Barnes Avenue School is a school building located at 1028 West Barnes Avenue in Lansing, Michigan. It was listed on the National Register of Historic Places in 2023.

==History==
In the early 20th century, the rise of the automobile and the auto factories in Lansing attracted large number of workers. Middle-class neighborhoods sprang up around the factories, and these new residents strained the capacity of the school system. In 1919, the Lansing School District raised funds to build a school in the neighborhood south of the Grand River to house kindergarten and grades one through eight. They commissioned architect Judson Newell Churchill to design the building, planning for two steps of construction. Construction immediately began on the first portion of the school, and it opened in September of the same year. The district constructed the second phase in 1920.
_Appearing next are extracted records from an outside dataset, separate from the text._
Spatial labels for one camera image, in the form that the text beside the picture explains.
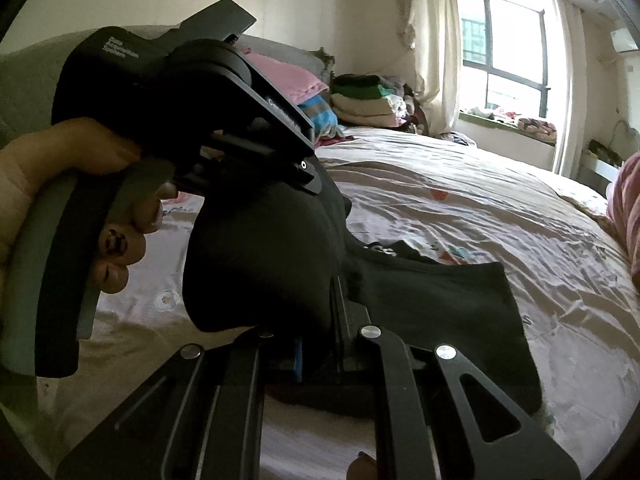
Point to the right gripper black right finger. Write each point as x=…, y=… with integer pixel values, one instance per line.
x=437, y=415

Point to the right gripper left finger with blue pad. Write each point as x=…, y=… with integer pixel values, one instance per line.
x=199, y=416

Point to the black shirt with orange patches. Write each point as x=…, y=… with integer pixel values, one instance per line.
x=262, y=253

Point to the stack of folded clothes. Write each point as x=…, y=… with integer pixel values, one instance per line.
x=377, y=101

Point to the clothes on window sill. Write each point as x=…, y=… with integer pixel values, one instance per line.
x=538, y=129

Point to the person's right hand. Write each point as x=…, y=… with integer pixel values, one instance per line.
x=364, y=467

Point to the person's left hand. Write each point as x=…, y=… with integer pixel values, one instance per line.
x=31, y=160

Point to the pink pillow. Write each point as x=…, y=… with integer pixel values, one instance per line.
x=296, y=83

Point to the blue striped folded cloth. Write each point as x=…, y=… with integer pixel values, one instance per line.
x=323, y=118

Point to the grey quilted headboard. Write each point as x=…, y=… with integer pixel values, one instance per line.
x=29, y=76

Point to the strawberry print bed sheet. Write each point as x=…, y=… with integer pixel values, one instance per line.
x=456, y=205

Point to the cream curtain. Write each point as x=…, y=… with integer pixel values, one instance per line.
x=432, y=32

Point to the pink blanket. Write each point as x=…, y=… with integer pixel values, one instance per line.
x=624, y=212

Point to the white air conditioner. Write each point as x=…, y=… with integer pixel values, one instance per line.
x=623, y=41

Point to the window with dark frame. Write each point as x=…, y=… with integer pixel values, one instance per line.
x=504, y=59

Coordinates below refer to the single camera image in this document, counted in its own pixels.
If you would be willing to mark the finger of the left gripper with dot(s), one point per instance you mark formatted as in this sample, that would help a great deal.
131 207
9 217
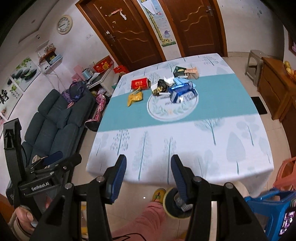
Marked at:
59 167
39 163

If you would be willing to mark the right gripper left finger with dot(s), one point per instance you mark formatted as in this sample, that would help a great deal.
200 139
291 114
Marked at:
113 179

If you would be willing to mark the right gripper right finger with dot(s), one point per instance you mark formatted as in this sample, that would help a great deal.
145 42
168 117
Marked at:
184 179

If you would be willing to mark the yellow orange small packet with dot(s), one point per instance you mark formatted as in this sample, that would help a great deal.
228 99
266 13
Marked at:
135 96

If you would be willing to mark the blue white wrapper bag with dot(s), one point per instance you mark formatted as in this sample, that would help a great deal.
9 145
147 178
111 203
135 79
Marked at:
182 92

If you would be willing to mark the black yellow snack wrapper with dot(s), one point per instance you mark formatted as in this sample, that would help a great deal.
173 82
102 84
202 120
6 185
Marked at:
159 87

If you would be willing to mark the dark green snack packet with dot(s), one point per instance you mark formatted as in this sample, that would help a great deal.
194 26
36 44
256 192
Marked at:
179 71

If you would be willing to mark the yellow rim trash bin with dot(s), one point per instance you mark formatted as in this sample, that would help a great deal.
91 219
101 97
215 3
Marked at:
174 206

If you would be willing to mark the person left hand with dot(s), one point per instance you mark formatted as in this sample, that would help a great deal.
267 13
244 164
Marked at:
22 223

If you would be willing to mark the left yellow slipper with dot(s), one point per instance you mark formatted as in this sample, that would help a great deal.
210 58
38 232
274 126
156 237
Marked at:
158 195

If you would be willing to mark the dark teal sofa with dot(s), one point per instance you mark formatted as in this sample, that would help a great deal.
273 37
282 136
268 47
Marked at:
56 127

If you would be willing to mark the tree print tablecloth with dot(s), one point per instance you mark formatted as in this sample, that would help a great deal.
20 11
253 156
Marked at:
219 133

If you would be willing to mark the white side table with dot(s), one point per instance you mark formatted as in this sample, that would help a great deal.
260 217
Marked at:
106 80

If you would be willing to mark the blue plastic stool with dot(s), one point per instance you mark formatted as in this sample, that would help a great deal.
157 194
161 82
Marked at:
275 211

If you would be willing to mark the red cigarette pack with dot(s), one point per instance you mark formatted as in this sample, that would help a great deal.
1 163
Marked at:
142 84

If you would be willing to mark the red gift box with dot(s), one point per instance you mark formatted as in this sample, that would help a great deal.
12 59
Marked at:
103 64

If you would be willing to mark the brown wooden cabinet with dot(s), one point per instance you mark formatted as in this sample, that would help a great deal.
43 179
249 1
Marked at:
278 92

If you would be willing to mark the grey plastic stool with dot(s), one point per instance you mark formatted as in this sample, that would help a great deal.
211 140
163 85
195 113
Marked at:
254 65

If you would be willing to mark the left brown wooden door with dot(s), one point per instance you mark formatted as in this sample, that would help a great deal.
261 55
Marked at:
125 32

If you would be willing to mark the brown wooden door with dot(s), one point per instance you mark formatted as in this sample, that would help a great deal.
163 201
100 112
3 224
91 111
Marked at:
197 25
125 32

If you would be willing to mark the fruit bowl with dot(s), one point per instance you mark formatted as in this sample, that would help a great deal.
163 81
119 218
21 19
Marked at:
290 71

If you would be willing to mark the right brown wooden door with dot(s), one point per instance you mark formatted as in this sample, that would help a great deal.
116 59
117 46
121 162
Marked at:
197 25

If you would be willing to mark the giraffe height chart poster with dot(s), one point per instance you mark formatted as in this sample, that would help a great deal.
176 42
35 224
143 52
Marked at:
159 22

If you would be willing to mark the round wall clock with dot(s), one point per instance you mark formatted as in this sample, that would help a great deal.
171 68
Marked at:
64 25

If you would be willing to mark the wall niche pink ornament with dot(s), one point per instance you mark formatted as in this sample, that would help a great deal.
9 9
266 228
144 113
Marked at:
291 44

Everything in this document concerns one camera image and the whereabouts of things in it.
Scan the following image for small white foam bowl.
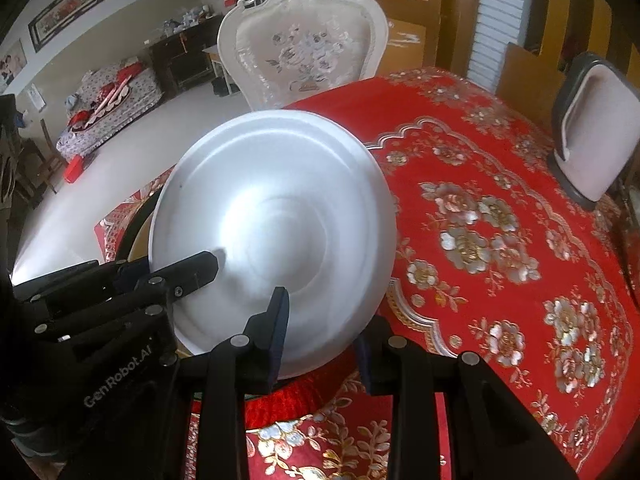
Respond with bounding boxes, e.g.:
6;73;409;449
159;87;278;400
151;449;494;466
149;110;397;378

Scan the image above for dark green plastic bowl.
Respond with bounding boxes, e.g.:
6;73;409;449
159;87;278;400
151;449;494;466
115;188;162;261

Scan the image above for red embroidered tablecloth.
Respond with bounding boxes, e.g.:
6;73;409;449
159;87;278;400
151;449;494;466
93;66;640;480

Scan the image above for floral covered sofa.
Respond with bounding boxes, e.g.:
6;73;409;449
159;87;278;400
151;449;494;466
56;56;163;162

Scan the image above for dark wooden sideboard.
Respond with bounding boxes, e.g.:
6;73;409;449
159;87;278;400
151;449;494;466
146;15;222;99

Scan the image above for framed flower painting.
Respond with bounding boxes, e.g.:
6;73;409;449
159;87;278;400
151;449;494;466
28;0;104;52

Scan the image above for white ornate chair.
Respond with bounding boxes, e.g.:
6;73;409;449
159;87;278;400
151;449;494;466
217;0;388;110

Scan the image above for white electric kettle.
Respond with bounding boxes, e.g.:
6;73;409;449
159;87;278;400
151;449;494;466
547;52;639;211

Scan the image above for cardboard box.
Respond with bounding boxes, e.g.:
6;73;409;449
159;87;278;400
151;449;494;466
376;0;442;75
Soon after opening, the Lansing School District created junior high schools and Barnes shifted to serve students in grades one through six, plus kindergarten. In 1958, an all-purpose room was added to the rear of the building. The school continued to serve as a public school until the 1970s, when declining enrolment led the Lansing School District to consolidate schools. Barnes closed in 1979. Afterward, the school building became home to a series of charter schools. The latest, El-Hajj Malik El-Shabazz Academy, opened in 1995 and closed its doors in 2019.

==Description==
The front of Barnes Avenue School is a symmetrical building, three stories high and nine bays wide. The center entrance is in a stone surround, with a stone tablet that reads "Barnes Ave School 1919" above. The middle five bays each have a window in the third floor. On the second, the center bay contains the stone tablet. The flanking bays have paired windows, while the outer of the five bays have tall, narrow window openings. The two bays on each end of the building contain tapestry brick panels with small stone corner blocks.